TASK BRIEF —
For each line below that contains the string "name", copy that line.

[GIVEN RECORDS Boundary: Start]

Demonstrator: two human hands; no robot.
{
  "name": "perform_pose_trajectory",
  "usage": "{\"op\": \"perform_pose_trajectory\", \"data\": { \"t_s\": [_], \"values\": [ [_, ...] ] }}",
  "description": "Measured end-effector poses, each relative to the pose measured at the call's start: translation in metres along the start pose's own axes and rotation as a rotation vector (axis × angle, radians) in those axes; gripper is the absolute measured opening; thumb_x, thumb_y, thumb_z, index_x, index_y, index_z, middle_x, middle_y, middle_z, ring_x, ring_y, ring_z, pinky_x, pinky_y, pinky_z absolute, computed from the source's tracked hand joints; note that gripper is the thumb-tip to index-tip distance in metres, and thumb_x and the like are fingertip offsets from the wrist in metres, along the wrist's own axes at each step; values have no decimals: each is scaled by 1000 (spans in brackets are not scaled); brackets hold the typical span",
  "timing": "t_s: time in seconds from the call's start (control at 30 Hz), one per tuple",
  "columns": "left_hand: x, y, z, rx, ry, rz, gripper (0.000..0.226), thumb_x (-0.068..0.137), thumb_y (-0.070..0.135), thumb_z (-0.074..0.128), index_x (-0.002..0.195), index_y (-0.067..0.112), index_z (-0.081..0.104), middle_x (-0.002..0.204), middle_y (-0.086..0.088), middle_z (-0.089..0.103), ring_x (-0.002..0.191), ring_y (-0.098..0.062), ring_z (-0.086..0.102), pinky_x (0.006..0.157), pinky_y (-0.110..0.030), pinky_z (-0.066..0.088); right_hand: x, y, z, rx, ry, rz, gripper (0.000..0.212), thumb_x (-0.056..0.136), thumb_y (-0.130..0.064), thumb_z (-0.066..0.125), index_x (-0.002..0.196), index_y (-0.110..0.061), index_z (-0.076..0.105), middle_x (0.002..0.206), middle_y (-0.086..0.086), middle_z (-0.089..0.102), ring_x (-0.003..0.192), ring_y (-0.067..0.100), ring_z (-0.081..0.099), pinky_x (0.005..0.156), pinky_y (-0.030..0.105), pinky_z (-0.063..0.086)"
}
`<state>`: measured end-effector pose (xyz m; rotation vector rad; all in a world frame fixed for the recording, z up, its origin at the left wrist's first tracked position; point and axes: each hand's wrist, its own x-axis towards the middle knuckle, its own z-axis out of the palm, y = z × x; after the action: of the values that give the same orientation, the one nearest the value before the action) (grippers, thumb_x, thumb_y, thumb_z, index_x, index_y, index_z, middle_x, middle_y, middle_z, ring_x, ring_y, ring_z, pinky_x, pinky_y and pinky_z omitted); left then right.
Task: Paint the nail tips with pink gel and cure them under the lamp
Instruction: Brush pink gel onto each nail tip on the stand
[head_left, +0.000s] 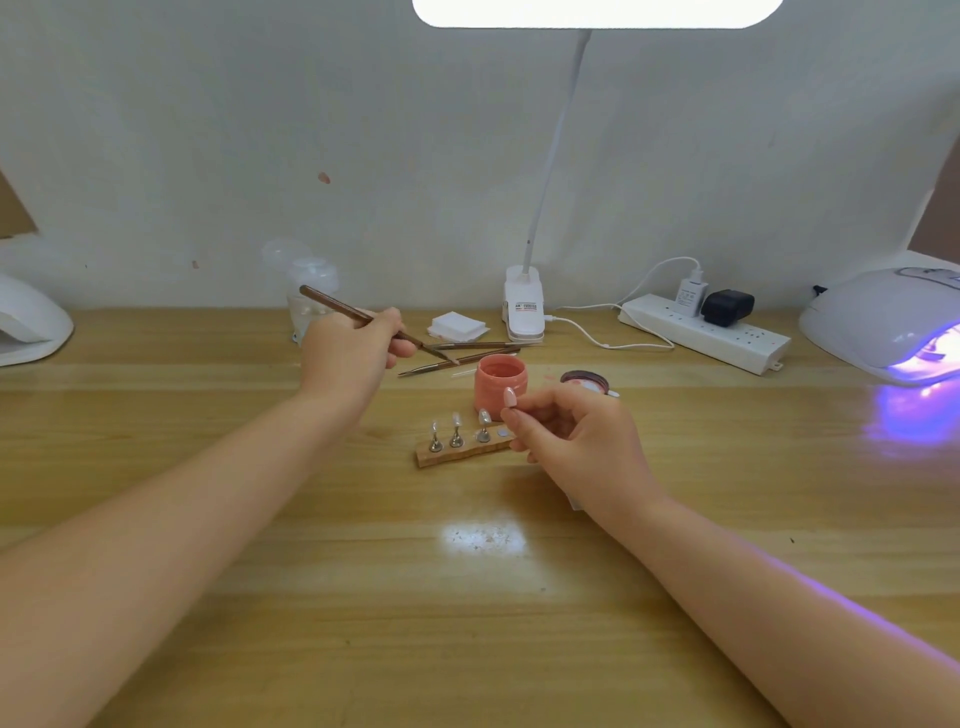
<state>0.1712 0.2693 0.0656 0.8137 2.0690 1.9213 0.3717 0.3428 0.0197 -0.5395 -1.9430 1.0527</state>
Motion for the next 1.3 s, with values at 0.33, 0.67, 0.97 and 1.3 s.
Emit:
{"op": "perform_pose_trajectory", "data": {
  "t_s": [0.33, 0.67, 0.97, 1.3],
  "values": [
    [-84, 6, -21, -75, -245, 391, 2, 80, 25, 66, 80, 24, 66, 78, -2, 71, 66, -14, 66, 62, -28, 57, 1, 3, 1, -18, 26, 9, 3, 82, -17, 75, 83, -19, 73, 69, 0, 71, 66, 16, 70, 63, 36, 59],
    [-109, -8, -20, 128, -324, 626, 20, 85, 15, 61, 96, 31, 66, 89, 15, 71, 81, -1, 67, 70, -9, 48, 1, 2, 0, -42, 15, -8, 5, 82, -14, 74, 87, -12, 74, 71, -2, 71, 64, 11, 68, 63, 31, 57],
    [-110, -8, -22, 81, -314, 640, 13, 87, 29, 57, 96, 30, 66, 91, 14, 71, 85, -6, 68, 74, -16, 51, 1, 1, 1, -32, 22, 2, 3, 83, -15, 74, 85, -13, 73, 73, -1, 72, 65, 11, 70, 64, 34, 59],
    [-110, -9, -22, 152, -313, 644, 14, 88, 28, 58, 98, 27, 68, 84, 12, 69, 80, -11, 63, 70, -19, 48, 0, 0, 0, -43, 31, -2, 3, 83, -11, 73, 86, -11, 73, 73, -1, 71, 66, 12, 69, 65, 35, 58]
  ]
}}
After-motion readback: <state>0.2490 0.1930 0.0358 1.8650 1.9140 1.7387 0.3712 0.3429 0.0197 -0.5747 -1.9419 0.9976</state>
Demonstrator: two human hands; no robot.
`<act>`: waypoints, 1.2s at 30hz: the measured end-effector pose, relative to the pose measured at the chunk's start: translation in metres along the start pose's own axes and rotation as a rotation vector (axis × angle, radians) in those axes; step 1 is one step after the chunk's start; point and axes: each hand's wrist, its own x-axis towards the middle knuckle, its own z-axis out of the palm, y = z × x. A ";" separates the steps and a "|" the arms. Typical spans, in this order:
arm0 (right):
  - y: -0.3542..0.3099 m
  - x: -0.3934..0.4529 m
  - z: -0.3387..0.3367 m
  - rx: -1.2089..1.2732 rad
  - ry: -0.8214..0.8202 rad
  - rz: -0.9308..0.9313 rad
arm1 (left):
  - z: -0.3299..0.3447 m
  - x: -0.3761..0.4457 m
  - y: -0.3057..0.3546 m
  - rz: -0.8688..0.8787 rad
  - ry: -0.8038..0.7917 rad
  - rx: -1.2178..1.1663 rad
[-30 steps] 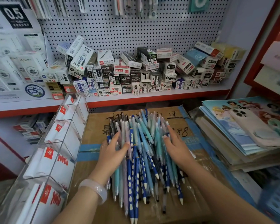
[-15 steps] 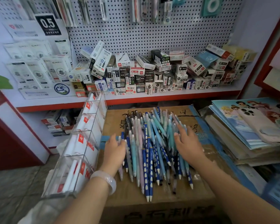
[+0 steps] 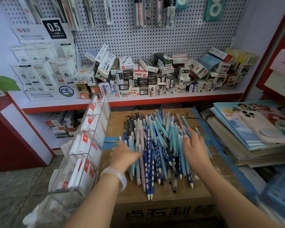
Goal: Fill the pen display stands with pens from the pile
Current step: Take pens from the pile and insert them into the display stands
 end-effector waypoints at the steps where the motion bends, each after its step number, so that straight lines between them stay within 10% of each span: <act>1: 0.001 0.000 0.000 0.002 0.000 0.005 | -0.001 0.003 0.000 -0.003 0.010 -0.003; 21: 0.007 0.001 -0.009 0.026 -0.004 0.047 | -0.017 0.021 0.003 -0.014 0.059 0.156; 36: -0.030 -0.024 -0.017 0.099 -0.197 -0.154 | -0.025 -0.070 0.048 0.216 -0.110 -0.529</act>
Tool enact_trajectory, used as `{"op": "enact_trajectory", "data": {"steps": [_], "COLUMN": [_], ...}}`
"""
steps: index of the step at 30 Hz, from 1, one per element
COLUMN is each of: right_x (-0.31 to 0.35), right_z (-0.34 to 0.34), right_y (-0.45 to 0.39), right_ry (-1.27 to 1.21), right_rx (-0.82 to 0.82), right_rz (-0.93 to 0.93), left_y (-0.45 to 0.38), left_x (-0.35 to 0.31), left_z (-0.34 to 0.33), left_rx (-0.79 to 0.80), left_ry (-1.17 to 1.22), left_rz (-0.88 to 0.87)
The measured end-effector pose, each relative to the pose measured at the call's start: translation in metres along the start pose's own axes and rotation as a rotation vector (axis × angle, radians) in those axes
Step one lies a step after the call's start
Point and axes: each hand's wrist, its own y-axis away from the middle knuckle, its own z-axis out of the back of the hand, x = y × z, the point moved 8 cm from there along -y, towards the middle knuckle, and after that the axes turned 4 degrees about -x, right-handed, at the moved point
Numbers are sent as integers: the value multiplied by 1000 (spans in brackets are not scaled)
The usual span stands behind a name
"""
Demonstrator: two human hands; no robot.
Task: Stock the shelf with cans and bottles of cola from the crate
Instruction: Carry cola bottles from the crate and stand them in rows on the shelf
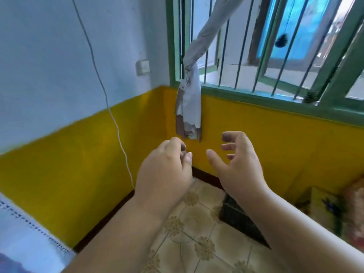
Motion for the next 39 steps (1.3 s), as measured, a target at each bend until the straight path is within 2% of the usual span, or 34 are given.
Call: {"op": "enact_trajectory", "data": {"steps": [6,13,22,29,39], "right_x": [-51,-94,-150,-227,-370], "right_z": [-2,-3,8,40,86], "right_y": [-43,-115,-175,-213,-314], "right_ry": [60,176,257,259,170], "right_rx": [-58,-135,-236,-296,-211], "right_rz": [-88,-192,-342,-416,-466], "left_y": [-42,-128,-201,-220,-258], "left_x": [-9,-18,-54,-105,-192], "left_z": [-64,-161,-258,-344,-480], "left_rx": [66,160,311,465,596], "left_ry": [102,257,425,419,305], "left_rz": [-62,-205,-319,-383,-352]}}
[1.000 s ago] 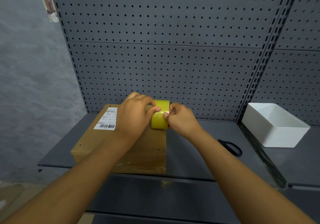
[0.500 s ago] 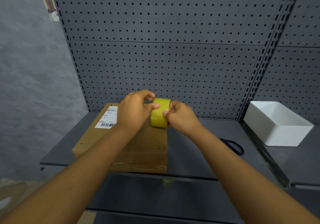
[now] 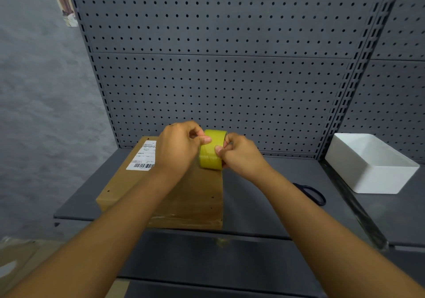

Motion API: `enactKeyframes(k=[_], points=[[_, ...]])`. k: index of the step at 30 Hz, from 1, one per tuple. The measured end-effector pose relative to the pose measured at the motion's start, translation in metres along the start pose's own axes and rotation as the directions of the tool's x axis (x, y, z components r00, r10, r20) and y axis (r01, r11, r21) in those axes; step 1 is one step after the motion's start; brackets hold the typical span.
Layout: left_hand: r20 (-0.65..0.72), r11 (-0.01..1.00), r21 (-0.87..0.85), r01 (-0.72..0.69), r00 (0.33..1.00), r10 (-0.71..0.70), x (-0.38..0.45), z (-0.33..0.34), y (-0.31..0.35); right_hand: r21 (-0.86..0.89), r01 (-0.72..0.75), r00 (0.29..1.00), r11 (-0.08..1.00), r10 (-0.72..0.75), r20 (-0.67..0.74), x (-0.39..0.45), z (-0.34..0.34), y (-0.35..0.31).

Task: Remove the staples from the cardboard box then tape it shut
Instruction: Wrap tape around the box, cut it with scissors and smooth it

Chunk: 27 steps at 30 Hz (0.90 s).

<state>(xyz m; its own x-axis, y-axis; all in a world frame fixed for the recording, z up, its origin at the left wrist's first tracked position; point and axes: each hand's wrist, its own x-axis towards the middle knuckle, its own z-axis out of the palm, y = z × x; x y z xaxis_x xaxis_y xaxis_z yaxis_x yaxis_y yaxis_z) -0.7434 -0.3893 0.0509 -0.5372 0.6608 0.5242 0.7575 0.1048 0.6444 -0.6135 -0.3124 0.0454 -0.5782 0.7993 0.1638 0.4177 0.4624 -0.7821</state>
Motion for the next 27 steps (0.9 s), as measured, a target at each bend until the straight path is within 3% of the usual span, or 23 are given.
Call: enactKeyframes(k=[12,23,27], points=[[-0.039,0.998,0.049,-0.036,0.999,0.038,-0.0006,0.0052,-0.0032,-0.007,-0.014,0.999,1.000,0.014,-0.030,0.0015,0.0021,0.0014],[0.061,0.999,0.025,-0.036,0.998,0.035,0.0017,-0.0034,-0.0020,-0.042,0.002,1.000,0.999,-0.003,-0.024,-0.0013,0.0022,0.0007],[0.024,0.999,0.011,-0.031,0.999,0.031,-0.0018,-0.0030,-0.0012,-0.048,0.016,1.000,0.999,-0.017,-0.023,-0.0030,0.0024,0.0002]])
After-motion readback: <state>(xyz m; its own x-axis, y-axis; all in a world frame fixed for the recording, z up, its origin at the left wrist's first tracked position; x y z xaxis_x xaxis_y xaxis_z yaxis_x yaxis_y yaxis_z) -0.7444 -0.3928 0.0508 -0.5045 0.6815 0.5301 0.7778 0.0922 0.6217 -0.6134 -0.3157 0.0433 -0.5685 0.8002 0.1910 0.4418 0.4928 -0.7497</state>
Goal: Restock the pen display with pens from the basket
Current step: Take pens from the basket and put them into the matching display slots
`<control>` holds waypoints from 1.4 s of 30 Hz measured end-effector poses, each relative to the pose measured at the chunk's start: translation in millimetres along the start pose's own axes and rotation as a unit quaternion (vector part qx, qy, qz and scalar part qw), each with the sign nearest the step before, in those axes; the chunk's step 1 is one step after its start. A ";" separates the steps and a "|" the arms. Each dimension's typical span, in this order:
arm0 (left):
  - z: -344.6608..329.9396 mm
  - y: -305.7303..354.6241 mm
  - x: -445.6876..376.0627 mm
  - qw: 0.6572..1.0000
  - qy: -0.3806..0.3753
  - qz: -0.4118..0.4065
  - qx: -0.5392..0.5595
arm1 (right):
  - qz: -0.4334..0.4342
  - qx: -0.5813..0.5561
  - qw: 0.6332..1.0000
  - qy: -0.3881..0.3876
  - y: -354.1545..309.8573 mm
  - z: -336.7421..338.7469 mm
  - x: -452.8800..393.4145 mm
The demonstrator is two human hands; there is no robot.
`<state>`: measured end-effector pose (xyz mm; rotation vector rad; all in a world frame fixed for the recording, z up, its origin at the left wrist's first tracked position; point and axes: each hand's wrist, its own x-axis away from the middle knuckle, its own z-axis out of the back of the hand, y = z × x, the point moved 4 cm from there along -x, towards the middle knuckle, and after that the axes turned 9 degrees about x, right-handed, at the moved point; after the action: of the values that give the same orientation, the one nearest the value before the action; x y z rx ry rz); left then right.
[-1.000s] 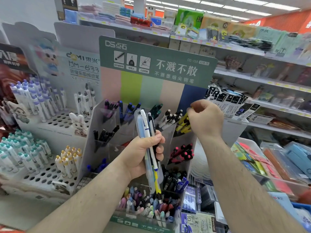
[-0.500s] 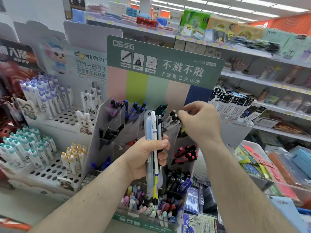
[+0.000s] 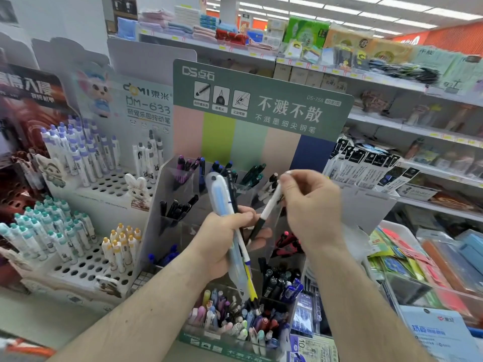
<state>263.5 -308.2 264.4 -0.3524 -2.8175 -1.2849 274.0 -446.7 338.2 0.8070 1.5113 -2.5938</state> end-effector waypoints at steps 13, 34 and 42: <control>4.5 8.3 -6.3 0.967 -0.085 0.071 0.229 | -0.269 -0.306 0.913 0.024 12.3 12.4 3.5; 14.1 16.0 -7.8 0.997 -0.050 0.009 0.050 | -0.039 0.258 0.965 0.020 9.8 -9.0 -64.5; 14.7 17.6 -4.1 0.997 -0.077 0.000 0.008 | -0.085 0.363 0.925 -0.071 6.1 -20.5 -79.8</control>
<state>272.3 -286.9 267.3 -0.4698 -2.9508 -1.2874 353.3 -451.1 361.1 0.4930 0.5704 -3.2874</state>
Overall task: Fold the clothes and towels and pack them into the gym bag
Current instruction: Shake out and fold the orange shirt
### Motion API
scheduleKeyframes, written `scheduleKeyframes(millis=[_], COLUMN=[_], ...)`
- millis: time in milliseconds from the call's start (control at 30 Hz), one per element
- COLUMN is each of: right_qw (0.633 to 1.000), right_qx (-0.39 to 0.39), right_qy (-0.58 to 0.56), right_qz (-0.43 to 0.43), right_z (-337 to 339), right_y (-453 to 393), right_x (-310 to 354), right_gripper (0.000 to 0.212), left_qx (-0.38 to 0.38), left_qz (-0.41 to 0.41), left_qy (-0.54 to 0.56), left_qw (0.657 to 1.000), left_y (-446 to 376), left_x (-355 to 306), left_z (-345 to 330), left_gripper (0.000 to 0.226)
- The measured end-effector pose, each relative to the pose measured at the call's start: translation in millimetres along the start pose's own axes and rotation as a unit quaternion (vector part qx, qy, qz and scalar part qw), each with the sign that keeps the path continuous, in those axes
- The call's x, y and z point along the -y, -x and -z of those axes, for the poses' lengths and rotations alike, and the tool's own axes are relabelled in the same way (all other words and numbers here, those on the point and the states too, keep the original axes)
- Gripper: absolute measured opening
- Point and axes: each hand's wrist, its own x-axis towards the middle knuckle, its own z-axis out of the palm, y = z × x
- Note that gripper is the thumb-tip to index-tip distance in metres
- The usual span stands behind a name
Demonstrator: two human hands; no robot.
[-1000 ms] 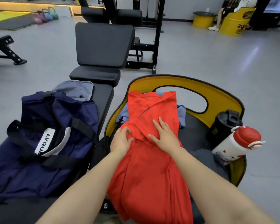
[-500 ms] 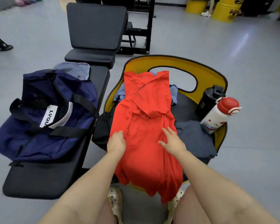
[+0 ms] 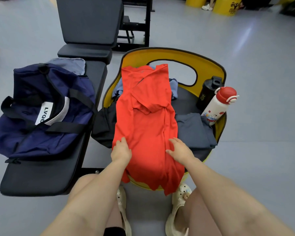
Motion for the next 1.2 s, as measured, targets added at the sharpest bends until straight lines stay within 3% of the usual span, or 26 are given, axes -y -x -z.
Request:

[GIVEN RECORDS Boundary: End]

WRITTEN RESPONSE —
  "name": "perform_pose_trajectory",
The usual span stands behind a name
- The usual span stands behind a name

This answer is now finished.